6 Responses to “Learn Metta Vipassana from a Master Teacher”

  1. Hello “meditation techniques” — thanks for stopping by.

    I’m not sure what you are referring to here — there at no videos at this post, but a number of links to Bhante Vimalaramsi’s teachings.

    The vast majority of my site is text, either excerpt teachings from various dharma teachers I admire and who I’ve found skillful in my own dharma practice, or my own personal essays. (I think there are only a small handful of videos.) In any event, I would hope that in all the articles and essays I’ve posted to Metta Refuge, a visitor will find something informative to read.

    In this particular post, I am basically highlighting the skillful teachings of a teacher I greatly admire, Bhante Vimalaramsi, someone whose insights into the Anapanasati Sutta and the Buddha’s writings are profound. This post was meant to help introduce others to him, not to be a vehicle for my own views and experiences in this particular area. There’s plenty of that at my site. 🙂 The links at the bottom take one to some very skillful teachings.

    With warm metta,
    Steve Goodheart

  2. Omprakash rungta Reply 2013/07/16 at 4:12 AM

    practicied Vipasanna meditation for twenty five years .but my quest for right method continued.it ended with the hearing of anapan sati sutta

  3. I love the practical focus on breathing that is so highly focused in Buddhism. We don’t have anything quite like it, that I’m aware of.

    It’s interesting, for sure.
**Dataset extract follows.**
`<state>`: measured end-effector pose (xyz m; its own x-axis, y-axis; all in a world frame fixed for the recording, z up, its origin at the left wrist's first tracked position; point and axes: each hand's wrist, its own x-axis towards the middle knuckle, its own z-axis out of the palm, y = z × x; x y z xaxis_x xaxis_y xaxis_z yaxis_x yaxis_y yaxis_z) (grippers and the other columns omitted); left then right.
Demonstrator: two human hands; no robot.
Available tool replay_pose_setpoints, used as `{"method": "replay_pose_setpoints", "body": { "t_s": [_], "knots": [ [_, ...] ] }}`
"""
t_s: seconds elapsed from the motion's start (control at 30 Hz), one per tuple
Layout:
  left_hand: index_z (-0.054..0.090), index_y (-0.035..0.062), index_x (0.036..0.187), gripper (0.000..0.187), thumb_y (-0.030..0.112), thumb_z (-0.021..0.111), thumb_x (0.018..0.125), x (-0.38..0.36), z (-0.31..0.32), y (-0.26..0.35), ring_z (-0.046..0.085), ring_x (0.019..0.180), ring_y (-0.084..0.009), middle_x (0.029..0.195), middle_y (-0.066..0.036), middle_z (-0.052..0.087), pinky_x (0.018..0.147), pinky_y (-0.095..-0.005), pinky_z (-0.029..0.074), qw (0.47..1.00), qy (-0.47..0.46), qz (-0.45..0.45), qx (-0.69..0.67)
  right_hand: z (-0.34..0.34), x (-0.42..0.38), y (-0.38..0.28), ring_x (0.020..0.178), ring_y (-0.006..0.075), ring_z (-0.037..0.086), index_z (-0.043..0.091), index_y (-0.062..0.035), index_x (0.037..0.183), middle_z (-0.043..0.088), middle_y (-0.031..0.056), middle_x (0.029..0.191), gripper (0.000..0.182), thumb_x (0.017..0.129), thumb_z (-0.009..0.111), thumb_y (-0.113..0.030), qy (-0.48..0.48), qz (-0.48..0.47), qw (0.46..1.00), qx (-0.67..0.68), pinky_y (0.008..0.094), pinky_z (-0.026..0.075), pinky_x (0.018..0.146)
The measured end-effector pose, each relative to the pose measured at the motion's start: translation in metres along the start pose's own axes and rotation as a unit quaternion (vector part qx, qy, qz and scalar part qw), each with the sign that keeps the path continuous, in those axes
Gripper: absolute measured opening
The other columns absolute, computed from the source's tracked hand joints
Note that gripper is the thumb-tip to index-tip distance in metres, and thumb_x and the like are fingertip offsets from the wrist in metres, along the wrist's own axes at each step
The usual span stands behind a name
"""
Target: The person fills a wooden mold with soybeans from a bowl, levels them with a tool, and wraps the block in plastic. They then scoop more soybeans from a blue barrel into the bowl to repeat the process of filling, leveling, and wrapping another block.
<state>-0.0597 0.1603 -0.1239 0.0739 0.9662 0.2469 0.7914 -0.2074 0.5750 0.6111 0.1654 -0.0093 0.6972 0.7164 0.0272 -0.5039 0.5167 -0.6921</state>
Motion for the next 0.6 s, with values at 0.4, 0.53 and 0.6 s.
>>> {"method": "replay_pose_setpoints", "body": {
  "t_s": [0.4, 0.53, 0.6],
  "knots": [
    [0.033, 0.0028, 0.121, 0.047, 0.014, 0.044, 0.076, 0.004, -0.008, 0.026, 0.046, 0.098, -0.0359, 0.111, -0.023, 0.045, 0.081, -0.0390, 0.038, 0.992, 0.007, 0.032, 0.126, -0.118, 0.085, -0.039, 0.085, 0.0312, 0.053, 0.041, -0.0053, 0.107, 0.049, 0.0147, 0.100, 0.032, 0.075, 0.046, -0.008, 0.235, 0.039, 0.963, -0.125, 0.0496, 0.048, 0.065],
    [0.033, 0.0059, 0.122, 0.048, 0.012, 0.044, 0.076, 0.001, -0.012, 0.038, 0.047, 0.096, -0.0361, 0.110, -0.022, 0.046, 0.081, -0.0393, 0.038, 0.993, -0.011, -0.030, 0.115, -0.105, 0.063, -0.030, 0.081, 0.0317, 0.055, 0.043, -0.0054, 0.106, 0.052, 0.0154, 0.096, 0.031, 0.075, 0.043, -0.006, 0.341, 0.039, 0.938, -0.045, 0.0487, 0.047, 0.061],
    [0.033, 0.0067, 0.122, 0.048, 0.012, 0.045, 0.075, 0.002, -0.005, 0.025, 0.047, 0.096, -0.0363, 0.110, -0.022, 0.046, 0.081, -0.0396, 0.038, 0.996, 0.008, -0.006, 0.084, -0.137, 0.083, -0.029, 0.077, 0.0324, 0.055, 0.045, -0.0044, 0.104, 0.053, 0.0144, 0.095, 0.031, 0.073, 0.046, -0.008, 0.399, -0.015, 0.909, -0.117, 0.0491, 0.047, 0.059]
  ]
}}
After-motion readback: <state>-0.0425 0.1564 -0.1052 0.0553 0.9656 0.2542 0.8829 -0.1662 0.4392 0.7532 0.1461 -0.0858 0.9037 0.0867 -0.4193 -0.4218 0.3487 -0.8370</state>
Thanks for posting, I’ll keep looking into this.

    this teaching style reminds me of our own brother lawrence.

    • Using the breath an aid or bridge to awareness or some object of contemplation is indeed a very skillful means, and not limited to any sect or religion or worldview…Brother Lawrence is awesome and his “The Practice of the Presence of God” is a masterpiece….that book revolutionized my Christian practice when I was walking in that path, and I can attest from actual practice that the kind of mindfulness he does, with devotion to God as the object and context for every task, thought, the very minutia of one’s life is incredibly powerful and incredibly demanding…for myself, though, I found a was finally let go of that “raft across the stream” (Buddhist metaphor I think you know) because something deeper took its place, which didn’t require any taking of thought about God, or love, at all, it was just, finally, presence itself, and it never leaves me, and the unfolding of it seems to have no end. (Not that I’m “enlightened”…it’s just always present.) 🙂

Trackbacks/Pingbacks

  1. Bringing Metta to Daily Life-A Talk by Bhante Vimalaramsi « Metta Refuge - 2010/04/24

    […] Learn Metta Vipassana from a Master Teacher […]

  2. Mindfulness of Breathing-The Anapanasati Sutta « Metta Refuge - 2010/02/11

    […] Learn Metta Vipassana from a Master Teacher […]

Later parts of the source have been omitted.